Taekwondo competition

The men's 68 kg competition at the 2012 Summer Olympics was held on 9 August, at the ExCeL Exhibition Centre.

==Competition format==
The main bracket consisted of a single elimination tournament, culminating in the gold medal match. Two bronze medals were awarded at the Taekwondo competitions. A repechage was used to determine the bronze medal winners. Every competitor who lost to one of the two finalists competes in the repechage, another single-elimination competition.
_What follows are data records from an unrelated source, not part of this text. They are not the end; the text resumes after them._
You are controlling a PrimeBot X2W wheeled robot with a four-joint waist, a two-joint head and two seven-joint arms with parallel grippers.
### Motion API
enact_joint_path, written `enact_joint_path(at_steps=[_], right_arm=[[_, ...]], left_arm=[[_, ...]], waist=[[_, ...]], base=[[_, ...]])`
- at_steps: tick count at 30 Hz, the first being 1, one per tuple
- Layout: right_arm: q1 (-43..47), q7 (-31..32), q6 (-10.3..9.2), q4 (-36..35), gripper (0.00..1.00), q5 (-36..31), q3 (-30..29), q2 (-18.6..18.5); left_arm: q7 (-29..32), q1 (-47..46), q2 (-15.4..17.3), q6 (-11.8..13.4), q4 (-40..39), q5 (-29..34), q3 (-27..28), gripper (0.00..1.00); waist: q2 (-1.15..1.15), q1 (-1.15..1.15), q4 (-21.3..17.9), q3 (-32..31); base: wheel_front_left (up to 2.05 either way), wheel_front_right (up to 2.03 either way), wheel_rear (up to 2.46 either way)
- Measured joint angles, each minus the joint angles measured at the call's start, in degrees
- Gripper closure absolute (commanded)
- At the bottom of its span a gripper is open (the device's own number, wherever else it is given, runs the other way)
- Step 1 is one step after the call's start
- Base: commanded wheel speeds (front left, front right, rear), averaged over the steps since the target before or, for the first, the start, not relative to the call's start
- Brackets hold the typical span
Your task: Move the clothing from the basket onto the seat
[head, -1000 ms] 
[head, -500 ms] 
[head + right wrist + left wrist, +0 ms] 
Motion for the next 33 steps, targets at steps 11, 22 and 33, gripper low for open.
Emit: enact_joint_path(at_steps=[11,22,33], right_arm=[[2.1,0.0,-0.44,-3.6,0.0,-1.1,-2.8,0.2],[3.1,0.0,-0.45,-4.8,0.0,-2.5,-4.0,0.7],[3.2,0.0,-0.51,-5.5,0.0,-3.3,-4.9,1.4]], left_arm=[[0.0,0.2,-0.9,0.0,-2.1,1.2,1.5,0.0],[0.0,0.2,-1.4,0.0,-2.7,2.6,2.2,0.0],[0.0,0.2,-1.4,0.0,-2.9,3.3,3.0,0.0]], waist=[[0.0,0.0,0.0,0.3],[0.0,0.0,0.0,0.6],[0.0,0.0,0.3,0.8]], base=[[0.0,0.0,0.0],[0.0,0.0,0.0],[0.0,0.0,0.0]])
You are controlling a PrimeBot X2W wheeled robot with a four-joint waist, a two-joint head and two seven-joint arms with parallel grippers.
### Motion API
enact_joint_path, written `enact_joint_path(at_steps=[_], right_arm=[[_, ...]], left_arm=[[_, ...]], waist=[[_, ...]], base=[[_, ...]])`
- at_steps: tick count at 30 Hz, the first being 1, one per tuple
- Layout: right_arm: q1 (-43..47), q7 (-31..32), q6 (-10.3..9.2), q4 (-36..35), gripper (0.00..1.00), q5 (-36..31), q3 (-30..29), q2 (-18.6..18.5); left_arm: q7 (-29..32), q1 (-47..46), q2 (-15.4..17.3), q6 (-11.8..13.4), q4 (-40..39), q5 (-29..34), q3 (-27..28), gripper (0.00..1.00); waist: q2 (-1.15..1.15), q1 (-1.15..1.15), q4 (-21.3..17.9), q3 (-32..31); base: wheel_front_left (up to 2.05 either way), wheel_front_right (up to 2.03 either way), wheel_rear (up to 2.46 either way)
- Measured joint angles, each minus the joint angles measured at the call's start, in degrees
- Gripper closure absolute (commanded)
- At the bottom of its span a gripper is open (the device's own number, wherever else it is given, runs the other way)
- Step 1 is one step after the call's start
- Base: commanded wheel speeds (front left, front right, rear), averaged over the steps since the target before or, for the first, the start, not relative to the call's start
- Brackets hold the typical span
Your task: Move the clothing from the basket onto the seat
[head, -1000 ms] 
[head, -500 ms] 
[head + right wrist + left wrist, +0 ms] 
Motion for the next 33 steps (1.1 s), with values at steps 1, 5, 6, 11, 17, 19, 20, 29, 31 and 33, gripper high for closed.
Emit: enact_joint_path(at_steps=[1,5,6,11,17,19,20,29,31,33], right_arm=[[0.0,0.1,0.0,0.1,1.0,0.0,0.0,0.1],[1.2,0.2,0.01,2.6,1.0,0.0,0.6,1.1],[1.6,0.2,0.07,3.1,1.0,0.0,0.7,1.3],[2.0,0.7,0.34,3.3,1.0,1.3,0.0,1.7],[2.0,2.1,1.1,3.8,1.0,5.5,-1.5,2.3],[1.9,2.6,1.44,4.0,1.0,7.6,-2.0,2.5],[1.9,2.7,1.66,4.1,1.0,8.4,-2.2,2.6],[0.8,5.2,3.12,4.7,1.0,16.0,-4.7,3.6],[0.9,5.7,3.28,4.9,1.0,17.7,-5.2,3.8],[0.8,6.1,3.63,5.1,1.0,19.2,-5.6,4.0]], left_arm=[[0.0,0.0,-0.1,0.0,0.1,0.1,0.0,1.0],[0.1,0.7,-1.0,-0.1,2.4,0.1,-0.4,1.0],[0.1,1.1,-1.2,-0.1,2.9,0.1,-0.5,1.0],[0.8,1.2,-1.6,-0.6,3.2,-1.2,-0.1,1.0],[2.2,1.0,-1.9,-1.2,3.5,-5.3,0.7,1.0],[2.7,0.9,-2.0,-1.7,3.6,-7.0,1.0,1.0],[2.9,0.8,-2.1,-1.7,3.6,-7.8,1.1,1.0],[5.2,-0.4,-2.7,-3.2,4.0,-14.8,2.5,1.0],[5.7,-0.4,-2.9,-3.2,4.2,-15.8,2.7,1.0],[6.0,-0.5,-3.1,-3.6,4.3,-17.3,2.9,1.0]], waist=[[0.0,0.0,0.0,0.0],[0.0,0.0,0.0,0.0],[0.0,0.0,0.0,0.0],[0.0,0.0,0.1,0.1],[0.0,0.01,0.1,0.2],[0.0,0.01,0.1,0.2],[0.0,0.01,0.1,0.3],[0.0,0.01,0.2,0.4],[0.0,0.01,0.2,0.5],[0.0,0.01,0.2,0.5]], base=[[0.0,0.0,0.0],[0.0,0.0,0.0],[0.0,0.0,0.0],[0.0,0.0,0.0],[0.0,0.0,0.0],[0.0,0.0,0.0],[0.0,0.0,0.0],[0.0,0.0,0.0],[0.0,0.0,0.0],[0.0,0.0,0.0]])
Each semifinal loser faced the last remaining repechage competitor from the opposite half of the bracket in a bronze medal match.

== Schedule ==
All times are British Summer Time (UTC+1)

| Date | Time | Round |
|---|---|---|
| Thursday, 9 August 2012 | 09:15 15:15 17:15 22:30 | Preliminary Round Quarterfinals Semifinals Final |

==Results==
On 13 July 2012, the World Taekwondo Federation released the provisional draw which included the top eight seeds for the competition. The remainder of the qualified athletes were randomly drawn on 6 August 2012.

===Repechage===
Every competitor who lost to one of the two finalists competed in the repechage, another single-elimination competition. Each semifinal loser faced the last remaining repechage competitor from the opposite half of the bracket in a bronze medal match.